PSL (20 mg/day: 0.4 mg/kg/day) failed to inhibit disease activity, resulting in exacerbation of vesicle formation, increase of itchiness and elevation of the anti-BP180 antibody titer index to 72. As the patient complained of insomnia caused by low-dose corticosteroid therapy, CyA administration was considered, although an increase in the dose of PSL would have been the standardized therapeutic strategy. Soon after the addition of low-dose CyA (100 mg/day: 2 mg/kg/day), the vesicles flattened and the itchiness improved. Three months later, the anti-BP180 antibody titer index dropped to 14, and both the skin lesions (fig. 1d, e) and oral enanthemata (fig. 1f) markedly improved. We tapered down the dose of PSL and CyA. The dose of CyA was decreased to 25 mg/day in November 2011, and in January 2013, the dose of PSL was decreased to 2 mg/day. The titer of anti-BP180 antibody has been undetectable since April 2010. The patient maintained remission of bullous formation, although mild itching due to LP persisted. During the follow-up period, the side effect of corticosteroid resulted in a double bone fracture despite bisphosphonate administration. The presumable side effect of combination therapy was influenza, which was successfully treated with oseltamivir. Other serious side effects of CyA, such as sepsis and renal dysfunction, were not observed.
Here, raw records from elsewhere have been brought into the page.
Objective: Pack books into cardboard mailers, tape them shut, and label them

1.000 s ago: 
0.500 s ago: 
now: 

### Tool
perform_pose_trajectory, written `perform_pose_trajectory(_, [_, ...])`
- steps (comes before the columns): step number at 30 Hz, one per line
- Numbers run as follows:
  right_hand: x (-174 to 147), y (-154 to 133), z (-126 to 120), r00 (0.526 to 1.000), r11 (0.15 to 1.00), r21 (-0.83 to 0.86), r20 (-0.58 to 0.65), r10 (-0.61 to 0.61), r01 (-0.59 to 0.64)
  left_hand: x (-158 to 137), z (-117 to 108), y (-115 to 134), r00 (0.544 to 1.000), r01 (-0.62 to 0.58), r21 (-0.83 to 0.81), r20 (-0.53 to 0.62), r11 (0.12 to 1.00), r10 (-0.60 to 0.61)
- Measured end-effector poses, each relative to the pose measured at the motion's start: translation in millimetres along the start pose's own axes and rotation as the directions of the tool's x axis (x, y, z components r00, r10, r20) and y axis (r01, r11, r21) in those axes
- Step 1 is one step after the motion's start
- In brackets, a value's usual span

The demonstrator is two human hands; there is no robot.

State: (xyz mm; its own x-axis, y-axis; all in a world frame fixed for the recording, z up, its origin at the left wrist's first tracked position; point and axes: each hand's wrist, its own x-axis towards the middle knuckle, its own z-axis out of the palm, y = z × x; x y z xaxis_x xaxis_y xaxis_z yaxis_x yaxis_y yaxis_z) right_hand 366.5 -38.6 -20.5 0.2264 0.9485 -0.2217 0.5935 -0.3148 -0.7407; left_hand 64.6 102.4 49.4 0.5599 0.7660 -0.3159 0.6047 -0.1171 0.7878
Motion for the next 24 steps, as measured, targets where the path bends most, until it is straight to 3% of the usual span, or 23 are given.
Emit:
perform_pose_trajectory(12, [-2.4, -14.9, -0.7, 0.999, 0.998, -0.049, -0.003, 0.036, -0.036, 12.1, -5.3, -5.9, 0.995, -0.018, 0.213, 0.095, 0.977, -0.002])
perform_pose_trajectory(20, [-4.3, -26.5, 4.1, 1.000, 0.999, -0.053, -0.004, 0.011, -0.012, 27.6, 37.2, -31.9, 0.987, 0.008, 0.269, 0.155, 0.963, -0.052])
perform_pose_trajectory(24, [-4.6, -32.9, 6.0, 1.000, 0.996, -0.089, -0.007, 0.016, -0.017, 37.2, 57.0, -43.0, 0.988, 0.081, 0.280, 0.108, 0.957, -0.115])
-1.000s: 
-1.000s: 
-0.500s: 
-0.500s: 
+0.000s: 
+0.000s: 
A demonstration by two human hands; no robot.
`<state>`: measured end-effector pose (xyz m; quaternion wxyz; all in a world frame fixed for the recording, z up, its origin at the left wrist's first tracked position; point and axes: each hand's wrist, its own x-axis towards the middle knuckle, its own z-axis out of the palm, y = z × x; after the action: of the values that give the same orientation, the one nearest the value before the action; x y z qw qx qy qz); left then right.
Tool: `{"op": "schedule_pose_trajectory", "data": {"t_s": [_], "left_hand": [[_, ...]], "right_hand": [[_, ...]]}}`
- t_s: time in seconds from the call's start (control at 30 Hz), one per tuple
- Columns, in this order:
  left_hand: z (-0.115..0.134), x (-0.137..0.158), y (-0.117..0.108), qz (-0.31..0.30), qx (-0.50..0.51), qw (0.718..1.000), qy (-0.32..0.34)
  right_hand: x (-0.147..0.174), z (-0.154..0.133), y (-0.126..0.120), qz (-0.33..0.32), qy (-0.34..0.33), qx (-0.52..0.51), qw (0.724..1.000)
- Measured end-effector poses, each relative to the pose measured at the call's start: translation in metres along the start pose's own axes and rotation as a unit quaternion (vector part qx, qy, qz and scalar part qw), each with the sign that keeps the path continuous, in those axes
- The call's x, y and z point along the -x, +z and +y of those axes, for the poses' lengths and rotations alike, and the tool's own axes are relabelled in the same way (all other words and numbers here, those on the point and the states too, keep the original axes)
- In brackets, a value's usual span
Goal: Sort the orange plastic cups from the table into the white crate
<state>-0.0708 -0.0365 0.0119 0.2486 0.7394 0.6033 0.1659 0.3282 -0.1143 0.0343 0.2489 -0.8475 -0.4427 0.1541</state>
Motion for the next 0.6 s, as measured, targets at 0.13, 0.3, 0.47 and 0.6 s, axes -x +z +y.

In most cases of LPP, therapy with low to middle doses of oral corticosteroid seems to be effective [1]. In some cases, only topical corticosteroid administration was effective [2]. Combination therapy with corticosteroid and dapsone was also successfully used [1,3]. There is little information about combination therapy with immunosuppressant drugs and corticosteroid for LPP. Only one atypical case of LPP with Castleman's disease was treated with CyA and mycophenolate mofetil [4]. Despite the absence of previous evidence, CyA therapy appears to have some advantages. First, it does not need hospitalization, which is inevitable for steroid pulsed therapy, intravenous immunoglobulin or plasmapheresis. Second, it is applicable to patients with anemia (as in our case), who cannot be treated with dapsone therapy. Third, CyA inhibits the itching by modulating the function of CD4-positive T cells. In LPP cases, long-standing LP lesions with basal keratinocyte damage by liquefaction may increase the antigen exposure of the BP180 protein, followed by autoantibody production and induction of bullous lesions [5]. Therefore, it is reasonable to use CyA for the treatment of LPP to suppress the dermal infiltration of lymphocytes in LP lesions. The effectiveness of CyA in our case supports this hypothesis of LPP etiology. Furthermore, another case of severe LP could also be well controlled with a very low dose of CyA [6].

In conclusion, we demonstrated that combination therapy with low-dose CyA and PSL was effective and without any side effects in a case of LPP. Although we reported only one case, this therapy could also be useful in other severe LPP cases.

The authors have no conflicts of interest to declare.